→ Exercise requirements
Give the data below again exactly as written, without its pictures.

→ Supplied data
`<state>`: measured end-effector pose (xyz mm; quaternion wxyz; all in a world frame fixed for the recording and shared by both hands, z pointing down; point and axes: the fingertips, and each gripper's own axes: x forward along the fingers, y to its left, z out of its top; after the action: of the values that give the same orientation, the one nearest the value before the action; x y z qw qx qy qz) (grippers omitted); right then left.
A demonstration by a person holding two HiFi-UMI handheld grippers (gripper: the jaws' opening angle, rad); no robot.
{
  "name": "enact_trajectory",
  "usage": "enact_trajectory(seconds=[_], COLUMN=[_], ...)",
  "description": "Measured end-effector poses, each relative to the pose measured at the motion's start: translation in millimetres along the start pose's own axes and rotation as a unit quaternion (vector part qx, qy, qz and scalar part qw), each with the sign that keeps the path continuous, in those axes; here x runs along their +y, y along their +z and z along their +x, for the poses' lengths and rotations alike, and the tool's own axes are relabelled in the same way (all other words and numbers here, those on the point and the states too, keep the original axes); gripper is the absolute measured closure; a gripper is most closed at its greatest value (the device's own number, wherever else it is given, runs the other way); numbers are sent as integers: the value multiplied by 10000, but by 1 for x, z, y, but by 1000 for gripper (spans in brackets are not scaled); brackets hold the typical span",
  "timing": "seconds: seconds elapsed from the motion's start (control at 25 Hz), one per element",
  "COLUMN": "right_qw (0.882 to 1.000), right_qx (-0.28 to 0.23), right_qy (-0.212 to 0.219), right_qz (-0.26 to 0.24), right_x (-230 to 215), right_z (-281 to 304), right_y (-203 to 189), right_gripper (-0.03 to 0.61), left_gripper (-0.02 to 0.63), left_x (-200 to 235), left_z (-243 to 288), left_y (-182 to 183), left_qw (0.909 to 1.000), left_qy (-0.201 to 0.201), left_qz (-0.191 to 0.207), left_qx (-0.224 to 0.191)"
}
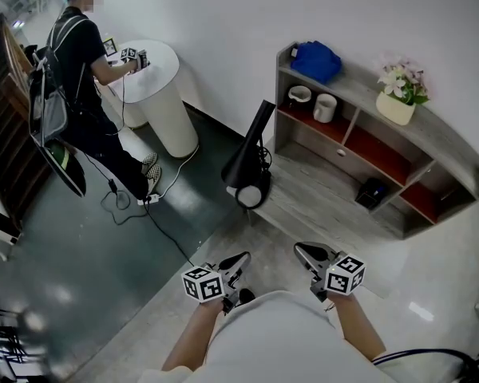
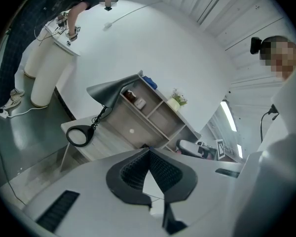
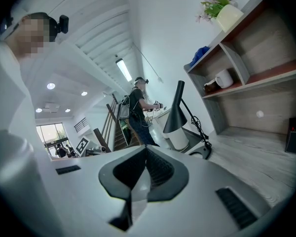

→ Answer for the task
`<state>`: measured end-effector pose (xyz mm; quaternion wxyz; all in a world frame fixed for the recording and shared by both hands, z pointing down; point and axes: the fingertips, and each gripper's own axes: x forward along the fingers, y to its left, z out of its top; after the action: of the values that give the same orientation, the one nearest the value before the action; x y z qw qx qy qz) (grippers omitted); right then left.
A demonstration by a person holding two HiFi-UMI handheld grippers (gripper: the jaws' opening angle, rad); no robot.
{
  "name": "enact_trajectory",
  "usage": "enact_trajectory(seconds=[_], COLUMN=[_], ...)",
  "description": "Measured end-effector poses, each relative to the pose measured at the motion's start: translation in millimetres along the start pose's own axes and rotation as a unit quaternion (vector part qx, qy, qz and scalar part qw), each with the sign that keeps the path continuous, in those axes; here x runs along their +y, y along their +z and z along their +x, for the poses' lengths and rotations alike, and the tool's own axes are relabelled in the same way (all other words and numbers here, those on the point and the states too, keep the original axes); gripper is the absolute measured closure; a gripper is most closed at its greatest value (the device's own number, wherever else it is given, runs the other way); numbers are sent as integers: the value multiplied by 10000, but by 1 for x, z, y, but by 1000 for gripper (spans in brackets are not scaled); brackets hold the typical span",
  "timing": "seconds: seconds elapsed from the motion's start (control at 25 Hz), one per element",
  "COLUMN": "right_qw (0.882 to 1.000), right_qx (-0.28 to 0.23), right_qy (-0.212 to 0.219), right_qz (-0.26 to 0.24), right_x (-230 to 215), right_z (-281 to 304), right_y (-203 to 189), right_gripper (-0.03 to 0.61), left_gripper (-0.02 to 0.63), left_x (-200 to 235), left_z (-243 to 288), left_y (-182 to 183), left_qw (0.909 to 1.000), left_qy (-0.201 to 0.201), left_qz (-0.191 to 0.207), left_qx (-0.224 to 0.191)"
}

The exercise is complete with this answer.